Work item:
Return the listing below in full, with every line exactly as it is.
************
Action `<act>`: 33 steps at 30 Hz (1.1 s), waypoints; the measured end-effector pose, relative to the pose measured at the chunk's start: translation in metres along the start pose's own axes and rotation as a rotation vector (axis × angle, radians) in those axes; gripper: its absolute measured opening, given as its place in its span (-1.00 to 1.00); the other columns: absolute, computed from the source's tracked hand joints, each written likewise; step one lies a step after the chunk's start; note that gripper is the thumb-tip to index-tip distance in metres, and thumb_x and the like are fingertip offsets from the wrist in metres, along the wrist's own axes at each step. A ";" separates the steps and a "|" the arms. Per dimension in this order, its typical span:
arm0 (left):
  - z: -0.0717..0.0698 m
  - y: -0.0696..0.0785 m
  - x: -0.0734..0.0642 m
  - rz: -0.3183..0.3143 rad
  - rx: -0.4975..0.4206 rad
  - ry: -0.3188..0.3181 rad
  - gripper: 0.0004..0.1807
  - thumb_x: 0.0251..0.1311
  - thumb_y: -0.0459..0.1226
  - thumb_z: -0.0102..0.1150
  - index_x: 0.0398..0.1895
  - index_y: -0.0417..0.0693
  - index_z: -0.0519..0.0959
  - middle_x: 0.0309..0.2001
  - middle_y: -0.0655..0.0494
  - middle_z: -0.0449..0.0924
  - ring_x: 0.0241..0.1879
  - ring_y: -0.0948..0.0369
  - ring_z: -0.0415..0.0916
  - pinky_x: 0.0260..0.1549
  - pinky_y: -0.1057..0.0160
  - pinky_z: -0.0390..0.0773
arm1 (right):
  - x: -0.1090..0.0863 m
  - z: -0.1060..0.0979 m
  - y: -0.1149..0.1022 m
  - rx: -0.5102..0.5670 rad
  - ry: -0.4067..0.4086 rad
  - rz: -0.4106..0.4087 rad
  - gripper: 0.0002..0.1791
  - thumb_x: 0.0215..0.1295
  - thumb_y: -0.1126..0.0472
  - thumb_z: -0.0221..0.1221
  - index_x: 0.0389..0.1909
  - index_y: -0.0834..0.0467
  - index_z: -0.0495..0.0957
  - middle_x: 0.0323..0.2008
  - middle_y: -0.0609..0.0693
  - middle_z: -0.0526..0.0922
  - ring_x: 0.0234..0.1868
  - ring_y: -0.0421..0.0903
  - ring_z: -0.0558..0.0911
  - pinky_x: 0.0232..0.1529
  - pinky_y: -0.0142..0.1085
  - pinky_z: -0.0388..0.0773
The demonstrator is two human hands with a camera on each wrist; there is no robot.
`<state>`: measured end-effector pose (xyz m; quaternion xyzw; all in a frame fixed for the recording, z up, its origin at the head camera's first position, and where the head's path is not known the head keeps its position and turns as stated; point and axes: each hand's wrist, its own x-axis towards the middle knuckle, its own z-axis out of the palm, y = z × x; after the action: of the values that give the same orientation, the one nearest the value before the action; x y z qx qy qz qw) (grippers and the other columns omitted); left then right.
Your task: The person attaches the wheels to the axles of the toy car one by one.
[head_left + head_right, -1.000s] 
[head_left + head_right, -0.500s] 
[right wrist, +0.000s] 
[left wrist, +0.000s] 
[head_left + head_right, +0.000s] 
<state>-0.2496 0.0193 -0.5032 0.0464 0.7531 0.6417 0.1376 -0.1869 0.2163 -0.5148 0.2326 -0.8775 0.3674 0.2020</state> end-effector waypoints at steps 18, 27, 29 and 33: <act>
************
Solution for this task:
Action `<act>`: 33 steps at 30 Hz (1.1 s), waypoints; the measured end-effector pose, relative to the pose measured at the chunk's start: translation in metres along the start pose's own axes and rotation as a rotation vector (axis × angle, radians) in those axes; gripper: its absolute measured opening, given as its place in its span (-1.00 to 1.00); the other columns: absolute, computed from the source's tracked hand joints, each written likewise; step one lies a step after the chunk's start; note that gripper is the thumb-tip to index-tip distance in metres, and thumb_x and the like are fingertip offsets from the wrist in metres, along the wrist's own axes at each step. A ";" separates the steps and a "|" the arms. Per dimension in this order, its typical span:
arm0 (left):
  - z: -0.0717..0.0698 m
  - y: -0.0696..0.0785 m
  - x: -0.0734..0.0642 m
  - rz: -0.3183..0.3143 rad
  - rx: -0.4975..0.4206 rad
  - ry: -0.3188..0.3181 rad
  - gripper: 0.0004..0.1807
  - thumb_x: 0.0251..0.1311
  - thumb_y: -0.0459..0.1226
  - thumb_z: -0.0102..0.1150
  - index_x: 0.0398..0.1895
  - index_y: -0.0417..0.0693
  - index_z: -0.0519..0.0959
  - middle_x: 0.0309..0.2001
  - middle_y: -0.0655..0.0494
  - middle_z: -0.0449..0.0924
  - ring_x: 0.0241..0.1879
  - ring_y: -0.0948..0.0369
  - ring_z: -0.0415..0.0916
  - pinky_x: 0.0260..0.1549
  - pinky_y: -0.1057..0.0160
  - pinky_z: -0.0390..0.0773
arm1 (right):
  - x: -0.1090..0.0863 m
  - z: -0.1060..0.0979 m
  - y: -0.1149..0.1022 m
  - rx: -0.5102..0.5670 rad
  - ry: -0.4067..0.4086 rad
  - rz: -0.4106..0.4087 rad
  - gripper: 0.0002..0.1791
  - thumb_x: 0.0215..0.1295
  - thumb_y: -0.1126..0.0472
  - thumb_z: -0.0221..0.1221
  - index_x: 0.0389..0.1909
  - index_y: -0.0834..0.0467
  - index_z: -0.0495..0.0957
  - middle_x: 0.0323..0.2008
  - middle_y: -0.0609..0.0693
  - middle_z: -0.0526..0.0922
  - ring_x: 0.0234..0.1868
  - ring_y: -0.0421..0.0903
  - ring_z: -0.0558..0.0911
  - pinky_x: 0.0232..0.1529
  - pinky_y: -0.0142..0.1085
  - pinky_z: -0.0388..0.0773
The demonstrator is two human hands with a camera on each wrist; there is no robot.
`<state>`: measured end-effector pose (xyz m; quaternion xyzw; all in a frame fixed for the recording, z up, its origin at the head camera's first position, and where the head's path is not known the head keeps its position and turns as stated; point and axes: each hand's wrist, its own x-axis towards the middle knuckle, its own z-axis out of the palm, y = z × x; after the action: of the values that give the same orientation, the one nearest the value before the action; x y z qx qy qz qw) (grippers and the other columns omitted); left then right.
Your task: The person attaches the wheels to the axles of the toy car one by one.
[head_left + head_right, -1.000s] 
[head_left + head_right, -0.500s] 
[right wrist, +0.000s] 
[left wrist, +0.000s] 
[head_left + head_right, +0.000s] 
<state>-0.2496 0.0193 -0.5032 0.0464 0.7531 0.6417 0.1376 -0.1869 0.2163 -0.5148 0.2326 -0.8775 0.3674 0.2020</state> end-effector waypoints at steps 18, 27, 29 and 33: <act>

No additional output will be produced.